Aphasia is a communication disorder that results from damage to the parts of the brain that contain language. Aphasia may cause difficulties in speaking, listening, reading, and writing.
What causes aphasia?
Aphasia is most often caused by stroke. However, any disease or damage to the parts of the brain that control language can cause aphasia. These include brain tumors, traumatic brain injury, and progressive neurological disorders.
What are some signs or symptoms of aphasia?
The specific symptoms and severity of aphasia vary depending on the location and extent of brain damage. Individuals with aphasia may have one or more of the following problems:
Difficulty producing language:
- Difficulty coming up with the words they want to say
- Substitute the intended word with another word (e.g., “chicken” for “fish” or “radio” for “ball”)
- Switch sounds within words (e.g., “wish dasher” for “dishwasher”)
- Use made-up words (e.g., “frigilin”)
- Have difficulty putting words together to form sentences
- String together words fluently but without making sense
Difficulty understanding language:
- Misunderstand what others say, especially when they speak fast or in long sentences
- Find it hard to understand speech in background noise or in group situations
- Misinterpret jokes and take the literal meaning of figurative speech (e.g., “it’s raining cats and dogs”)
Difficulty reading and writing:
- Difficulty reading
- Problems spelling and putting words together to write sentences
- D ifficulty understanding number concepts (e.g., telling time, counting money, adding/subtracting)
How can we help?
We will evaluate our client with a variety tools to determine the type and severity of aphasia. We will then customize a therapy programme with activities to improve specific language skills affected by damage to the brain. Our therapy programmes are specially designed to be functional, relevant and enjoyable for the individual client.
In addition, we will help our client use strategies to improve overall communication in different situations. We will also teach family members how to communicate better with their loved ones with aphasia.

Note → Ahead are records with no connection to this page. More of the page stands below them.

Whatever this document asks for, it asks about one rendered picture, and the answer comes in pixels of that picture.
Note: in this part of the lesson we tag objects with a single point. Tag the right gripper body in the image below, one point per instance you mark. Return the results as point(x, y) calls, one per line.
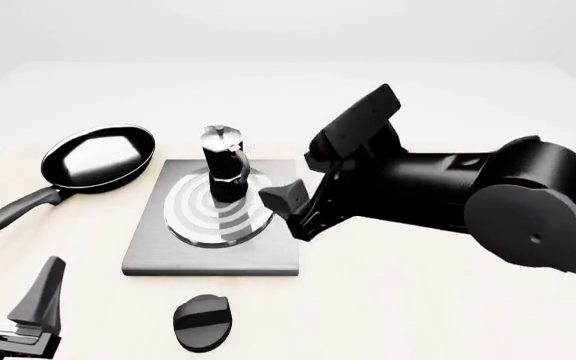
point(318, 210)

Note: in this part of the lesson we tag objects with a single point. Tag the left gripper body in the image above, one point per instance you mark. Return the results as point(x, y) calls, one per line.
point(13, 343)

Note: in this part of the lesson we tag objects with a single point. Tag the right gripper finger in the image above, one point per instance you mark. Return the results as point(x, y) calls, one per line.
point(322, 153)
point(285, 198)

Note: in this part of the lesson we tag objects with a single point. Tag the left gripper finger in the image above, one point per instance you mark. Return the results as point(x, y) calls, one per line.
point(40, 300)

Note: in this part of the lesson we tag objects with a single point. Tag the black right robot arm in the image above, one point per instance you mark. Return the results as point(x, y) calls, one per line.
point(428, 191)

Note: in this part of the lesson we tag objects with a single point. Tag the black and silver moka pot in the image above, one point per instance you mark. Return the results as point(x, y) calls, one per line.
point(224, 176)

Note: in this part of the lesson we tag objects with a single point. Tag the grey stove plate with rings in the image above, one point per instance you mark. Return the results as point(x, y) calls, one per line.
point(158, 255)

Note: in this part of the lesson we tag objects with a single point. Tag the round black stove knob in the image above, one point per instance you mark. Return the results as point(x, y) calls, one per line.
point(200, 326)

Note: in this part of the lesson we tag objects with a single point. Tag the flat black plate on stalk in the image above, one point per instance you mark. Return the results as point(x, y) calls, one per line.
point(363, 116)

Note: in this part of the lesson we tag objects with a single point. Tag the black frying pan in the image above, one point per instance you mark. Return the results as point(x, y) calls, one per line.
point(100, 159)

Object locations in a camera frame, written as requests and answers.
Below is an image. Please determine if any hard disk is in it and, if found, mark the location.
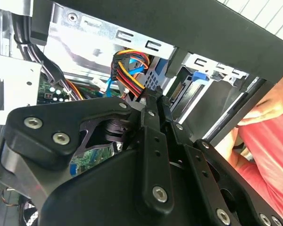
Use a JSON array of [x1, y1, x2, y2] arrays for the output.
[[155, 58, 247, 142]]

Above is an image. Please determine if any blue data wire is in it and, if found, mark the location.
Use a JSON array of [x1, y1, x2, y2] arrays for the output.
[[105, 57, 148, 97]]

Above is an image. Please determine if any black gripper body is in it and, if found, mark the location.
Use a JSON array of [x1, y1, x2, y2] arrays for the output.
[[39, 148, 212, 226]]

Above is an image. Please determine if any multicoloured power wire black plug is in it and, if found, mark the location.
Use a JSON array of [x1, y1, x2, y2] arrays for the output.
[[110, 48, 152, 99]]

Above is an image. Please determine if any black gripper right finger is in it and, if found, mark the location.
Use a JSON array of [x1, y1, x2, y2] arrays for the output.
[[160, 94, 283, 226]]

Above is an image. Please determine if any person's right hand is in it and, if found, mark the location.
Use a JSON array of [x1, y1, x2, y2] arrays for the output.
[[237, 68, 283, 127]]

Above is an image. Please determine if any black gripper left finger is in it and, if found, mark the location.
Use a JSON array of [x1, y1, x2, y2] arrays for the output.
[[0, 87, 175, 215]]

How effective are speech-language pathology treatments for aphasia?
ASHA produced a treatment efficacy summary on aphasia [http://www.asha.org/uploadedFiles/public/speech/disorders/TESAphasiaFromLeftHemisphereStroke.pdf] that describes evidence about how well treatment works.
Communication is extremely important for quality of life. Patients with severe communication difficulties might feel frustrated or depressed. We believe that early intervention with the right therapy and good family support is crucial to our client’s recovery.